Levantamento da Polícia Federal aponta dominância do PCC e CV nas prisões por crime organizado. Dados obtidos via Lei de Acesso à Informação revelam 2.596 detenções entre 2022 e 2026.
Os dados mais recentes da Polícia Federal (PF) revelam que os integrantes do Primeiro Comando da Capital (PCC) e do Comando Vermelho (CV) são responsáveis por 88% das prisões temporárias e preventivas realizadas em ações contra facções criminosas. Essa informação foi divulgada em um balanço que abrange as operações da PF entre janeiro de 2022 e maio de 2026, obtido por meio da Lei de Acesso à Informação.
No total, as operações da PF resultaram em 2.596 prisões, sendo 1.102 delas relacionadas a investigações contra o PCC e 1.077 contra o CV. Além disso, 100 prisões ocorreram em operações que visaram ambos os grupos simultaneamente.
A PF deflagrou 743 operações contra o crime organizado desde 2022, com o Comando Vermelho sendo o alvo de 308 investigações e o PCC em 284 ações. As duas facções juntas representam 81% das operações realizadas pela corporação nesse período.
O balanço também aponta que 1.639 das prisões foram preventivas, enquanto 957 foram temporárias. No caso das prisões preventivas, o CV lidera com 825 mandados cumpridos, seguido pelo PCC com 547, e 45 ordens conjuntas. Em relação às prisões temporárias, a PF deteve 555 membros do PCC, 252 do CV e 55 ligados a ambos os grupos.

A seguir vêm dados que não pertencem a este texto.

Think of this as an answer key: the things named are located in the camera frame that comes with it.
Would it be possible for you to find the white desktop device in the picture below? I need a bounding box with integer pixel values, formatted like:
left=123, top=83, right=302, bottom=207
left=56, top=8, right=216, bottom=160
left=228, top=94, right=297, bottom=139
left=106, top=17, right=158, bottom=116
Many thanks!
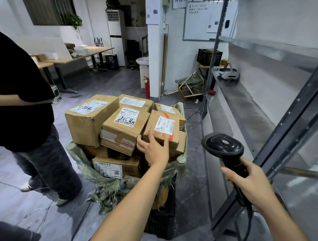
left=73, top=45, right=89, bottom=57

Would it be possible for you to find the white VR headset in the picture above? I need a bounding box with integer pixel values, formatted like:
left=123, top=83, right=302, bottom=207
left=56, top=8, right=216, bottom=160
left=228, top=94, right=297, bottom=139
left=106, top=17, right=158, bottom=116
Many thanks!
left=218, top=63, right=240, bottom=80

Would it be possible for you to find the white floor air conditioner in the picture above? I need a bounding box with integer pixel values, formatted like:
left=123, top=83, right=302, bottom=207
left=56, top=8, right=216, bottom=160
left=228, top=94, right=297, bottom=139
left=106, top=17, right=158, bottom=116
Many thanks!
left=106, top=9, right=127, bottom=67

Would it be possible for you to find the white plastic stool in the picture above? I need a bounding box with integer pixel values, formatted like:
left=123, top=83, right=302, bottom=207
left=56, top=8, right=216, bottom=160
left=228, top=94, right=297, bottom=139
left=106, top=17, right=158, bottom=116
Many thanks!
left=49, top=84, right=63, bottom=104

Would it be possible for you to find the long wooden batten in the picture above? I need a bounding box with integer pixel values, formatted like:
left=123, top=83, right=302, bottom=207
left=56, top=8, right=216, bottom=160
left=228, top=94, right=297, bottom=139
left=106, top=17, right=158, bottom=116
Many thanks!
left=161, top=34, right=169, bottom=96

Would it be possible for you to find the light wooden table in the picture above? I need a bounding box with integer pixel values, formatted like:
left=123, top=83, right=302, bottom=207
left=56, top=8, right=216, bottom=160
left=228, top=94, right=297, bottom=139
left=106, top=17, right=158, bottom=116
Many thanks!
left=48, top=46, right=115, bottom=94

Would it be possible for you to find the white wall board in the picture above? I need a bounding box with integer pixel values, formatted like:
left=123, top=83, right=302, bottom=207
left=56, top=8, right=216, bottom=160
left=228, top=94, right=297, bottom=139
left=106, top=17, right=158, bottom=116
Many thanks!
left=183, top=0, right=239, bottom=41

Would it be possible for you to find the metal stair railing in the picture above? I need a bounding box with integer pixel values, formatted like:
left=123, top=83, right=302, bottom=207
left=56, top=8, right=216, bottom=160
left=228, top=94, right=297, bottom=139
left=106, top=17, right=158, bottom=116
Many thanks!
left=141, top=34, right=149, bottom=58

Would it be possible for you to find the dark potted plant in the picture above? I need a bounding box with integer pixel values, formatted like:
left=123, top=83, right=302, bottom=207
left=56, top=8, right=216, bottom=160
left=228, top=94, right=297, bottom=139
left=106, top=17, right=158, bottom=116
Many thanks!
left=105, top=0, right=121, bottom=10

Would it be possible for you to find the big plain cardboard box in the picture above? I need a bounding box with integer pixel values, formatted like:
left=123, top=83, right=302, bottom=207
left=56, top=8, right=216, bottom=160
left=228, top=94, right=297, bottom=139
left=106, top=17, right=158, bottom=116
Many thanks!
left=64, top=94, right=120, bottom=147

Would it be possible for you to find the thin white floor wire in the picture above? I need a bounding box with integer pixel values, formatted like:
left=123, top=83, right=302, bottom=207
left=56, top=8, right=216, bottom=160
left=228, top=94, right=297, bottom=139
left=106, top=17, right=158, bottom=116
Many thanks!
left=0, top=181, right=54, bottom=234

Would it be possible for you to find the metal shelving rack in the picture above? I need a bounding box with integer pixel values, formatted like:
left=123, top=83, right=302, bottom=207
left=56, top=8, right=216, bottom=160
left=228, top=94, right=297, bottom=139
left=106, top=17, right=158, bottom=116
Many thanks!
left=200, top=0, right=318, bottom=241

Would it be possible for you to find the person's left hand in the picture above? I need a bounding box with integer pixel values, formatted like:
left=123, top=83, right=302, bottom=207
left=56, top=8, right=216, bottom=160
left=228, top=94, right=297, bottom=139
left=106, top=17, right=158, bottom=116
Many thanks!
left=136, top=129, right=170, bottom=166

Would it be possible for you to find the barred dark window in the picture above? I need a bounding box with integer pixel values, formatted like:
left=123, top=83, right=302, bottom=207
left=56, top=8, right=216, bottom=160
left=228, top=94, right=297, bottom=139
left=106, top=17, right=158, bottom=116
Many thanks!
left=22, top=0, right=76, bottom=26

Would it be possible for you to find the black barcode scanner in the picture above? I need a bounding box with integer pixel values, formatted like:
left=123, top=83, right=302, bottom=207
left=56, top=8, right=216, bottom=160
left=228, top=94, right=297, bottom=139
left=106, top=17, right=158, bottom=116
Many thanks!
left=201, top=132, right=253, bottom=208

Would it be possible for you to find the person's right hand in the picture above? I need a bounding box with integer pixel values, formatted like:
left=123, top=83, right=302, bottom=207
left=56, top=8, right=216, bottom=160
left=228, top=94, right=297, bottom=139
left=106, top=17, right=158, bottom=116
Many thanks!
left=220, top=157, right=276, bottom=214

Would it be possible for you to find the yellow wooden stand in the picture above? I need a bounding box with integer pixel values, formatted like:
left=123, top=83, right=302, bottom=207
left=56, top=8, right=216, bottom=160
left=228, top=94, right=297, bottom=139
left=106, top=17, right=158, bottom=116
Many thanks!
left=200, top=64, right=220, bottom=91

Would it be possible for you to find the black plastic crate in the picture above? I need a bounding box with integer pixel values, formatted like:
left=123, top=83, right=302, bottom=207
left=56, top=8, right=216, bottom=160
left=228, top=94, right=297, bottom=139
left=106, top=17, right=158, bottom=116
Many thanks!
left=144, top=173, right=177, bottom=241
left=196, top=48, right=223, bottom=67
left=103, top=54, right=120, bottom=71

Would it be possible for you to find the person's left forearm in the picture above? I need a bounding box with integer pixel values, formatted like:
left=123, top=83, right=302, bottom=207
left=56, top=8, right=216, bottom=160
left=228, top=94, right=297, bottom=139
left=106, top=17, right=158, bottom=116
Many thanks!
left=90, top=161, right=169, bottom=241

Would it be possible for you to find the black scanner cable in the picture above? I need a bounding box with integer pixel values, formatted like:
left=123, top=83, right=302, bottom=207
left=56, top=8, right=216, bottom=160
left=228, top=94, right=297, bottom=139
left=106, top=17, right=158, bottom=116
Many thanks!
left=239, top=206, right=254, bottom=241

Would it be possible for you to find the black office chair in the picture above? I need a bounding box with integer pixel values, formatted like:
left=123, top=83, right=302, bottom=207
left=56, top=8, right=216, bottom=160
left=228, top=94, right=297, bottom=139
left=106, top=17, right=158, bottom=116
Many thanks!
left=125, top=39, right=142, bottom=70

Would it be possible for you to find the green leafy plant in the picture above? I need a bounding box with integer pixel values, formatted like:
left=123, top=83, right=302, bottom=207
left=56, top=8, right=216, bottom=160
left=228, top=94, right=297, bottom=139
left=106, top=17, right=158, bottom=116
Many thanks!
left=62, top=12, right=83, bottom=30

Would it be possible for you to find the black floor cable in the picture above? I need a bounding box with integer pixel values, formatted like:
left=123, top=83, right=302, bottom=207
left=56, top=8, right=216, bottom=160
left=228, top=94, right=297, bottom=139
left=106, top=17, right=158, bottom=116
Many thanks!
left=171, top=100, right=202, bottom=121

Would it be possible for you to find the brown wooden stick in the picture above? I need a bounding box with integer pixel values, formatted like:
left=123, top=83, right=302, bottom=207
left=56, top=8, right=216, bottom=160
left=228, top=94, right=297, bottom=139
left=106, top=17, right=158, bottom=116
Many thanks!
left=178, top=87, right=189, bottom=101

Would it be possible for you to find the white metal folding frame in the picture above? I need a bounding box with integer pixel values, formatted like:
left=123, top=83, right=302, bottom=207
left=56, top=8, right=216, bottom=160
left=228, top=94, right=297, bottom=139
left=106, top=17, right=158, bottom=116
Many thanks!
left=164, top=71, right=204, bottom=99

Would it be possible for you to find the red fire extinguisher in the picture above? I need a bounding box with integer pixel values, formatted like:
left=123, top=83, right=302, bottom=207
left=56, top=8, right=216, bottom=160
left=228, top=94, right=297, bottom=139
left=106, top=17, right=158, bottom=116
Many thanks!
left=143, top=76, right=150, bottom=99

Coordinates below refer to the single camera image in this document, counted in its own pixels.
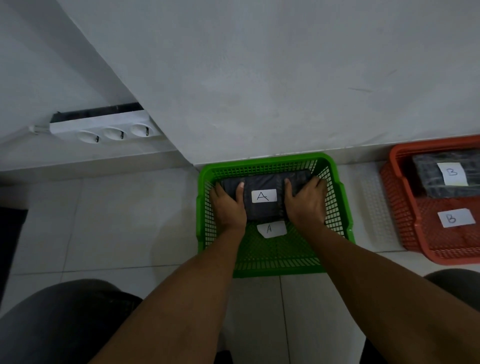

A maior parte das operações da PF teve como foco o combate ao tráfico de drogas, que contabilizou 518 ações, representando 70% do total. O restante das investidas abordou crimes contra o patrimônio, tráfico de armas e crimes ambientais.
Recentemente, o Departamento de Estado dos Estados Unidos anunciou que classificará o PCC e o Comando Vermelho como organizações terroristas. A medida, que entra em vigor no dia 5 de junho, permitirá o bloqueio imediato de bens e ativos financeiros ligados a essas facções em solo americano.
A nova classificação resulta em sanções internacionais severas, autorizando as autoridades norte-americanas a restringir movimentações financeiras e a barrar o acesso dos criminosos ao sistema bancário internacional. Isso também se estende a cidadãos e empresas que mantenham relações comerciais com membros desses grupos.